Мы присоединились к Ти и дружно уставились в сторону разведенного моста.
— Должно быть, наш братец, — отозвался Ти. — Просто так мост не развели бы.
— Говорю же тебе: нет никакого судна, — повторил Дюпри.
— Джон Хардин знает человека, который обслуживает мост, — заметил Ти.
— Почему у меня сердце екнуло? — спросил Даллас.
— На что это вы, ребята, там пялитесь? — услышали мы голос подошедшего сзади отца.
— Где Джон Хардин, папа? — поинтересовался я.
— С ним все в порядке. Я только что сказал это твоей матери. Виделся с ним сегодня утром. Он выглядел на миллион баксов. Попросил дать ему пистолет.
Дюпри опустил бинокль и наградил отца злобным взглядом. Снова поднес бинокль к глазам и посмотрел на мост.
— Господи, я вижу Джона Хардина. У него что-то в руке. Поздравляю, папа. Это твой пистолет.
— Ты что, дал пистолет шизофренику?! — возмутился Даллас.
— Нет, я дал его Джону Хардину, — произнес судья. — Мальчик сказал, что хочет пострелять по мишеням.
Мы высунулись из окна и увидели человека, мчащегося во весь опор к центру разведенного моста. Мы завороженно следили за тем, как он, не сбавляя скорости, головой вперед нырнул в реку.
— Это Джонсон, — догадался Ти, и мы вчетвером припустили по коридору и понеслись к стоянке.

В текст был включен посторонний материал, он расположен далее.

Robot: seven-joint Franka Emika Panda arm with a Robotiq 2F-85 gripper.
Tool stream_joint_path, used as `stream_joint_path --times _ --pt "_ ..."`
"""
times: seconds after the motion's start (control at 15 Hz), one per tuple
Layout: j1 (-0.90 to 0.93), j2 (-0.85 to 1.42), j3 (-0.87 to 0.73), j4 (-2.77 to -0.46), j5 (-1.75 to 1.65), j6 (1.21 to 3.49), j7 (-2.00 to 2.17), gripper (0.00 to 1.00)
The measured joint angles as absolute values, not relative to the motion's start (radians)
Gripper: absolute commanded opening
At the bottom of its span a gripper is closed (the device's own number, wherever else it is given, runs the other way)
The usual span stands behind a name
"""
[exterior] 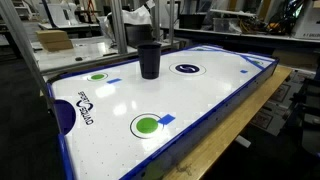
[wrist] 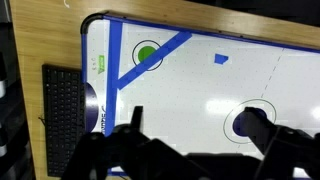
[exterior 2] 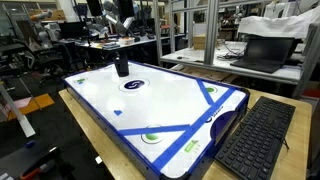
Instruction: Take the marker out of the cup and put it on the table
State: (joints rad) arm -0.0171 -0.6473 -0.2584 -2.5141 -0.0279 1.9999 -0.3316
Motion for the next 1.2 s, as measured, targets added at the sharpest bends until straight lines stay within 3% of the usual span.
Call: stream_joint_path --times 0.4,1.2 --pt "0.006 -0.638 -0.244 -2.516 -0.015 2.010 -0.352 1.00" --pt "0.269 -0.422 -0.154 -2.406 0.040 2.202 -0.736 1.00"
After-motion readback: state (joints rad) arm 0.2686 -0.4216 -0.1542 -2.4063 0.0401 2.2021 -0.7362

Дюпри сел за руль своей машины, и мы помчались по тенистым улицам, пока не увидели синие вспышки. Возле моста стояли в ряд три полицейские машины.
— К водному транспорту здесь относятся очень серьезно, — заметил Даллас. — А он нарушает не только местный закон. Очень скоро здесь будет полно федералов. Им вряд ли понравится, что в это время суток прервано движение автотранспорта. И им уж точно не понравится, что парни с пистолетами захватывают единственный мост, ведущий на острова. Ребята, Джон Хардин в опасности.
Дюпри ехал по боковым улицам, чтобы не попасть в пробку, однако ему пришлось пробиваться через хвост автомобилей на Калхаун-стрит, которая вела прямо к мосту.
— Водители просто кипятком писают, — заметил Даллас, когда Дюпри вынудил пожилую даму подать назад, так что бампер ее машины уперся в шедшую позади нее «тойоту короллу».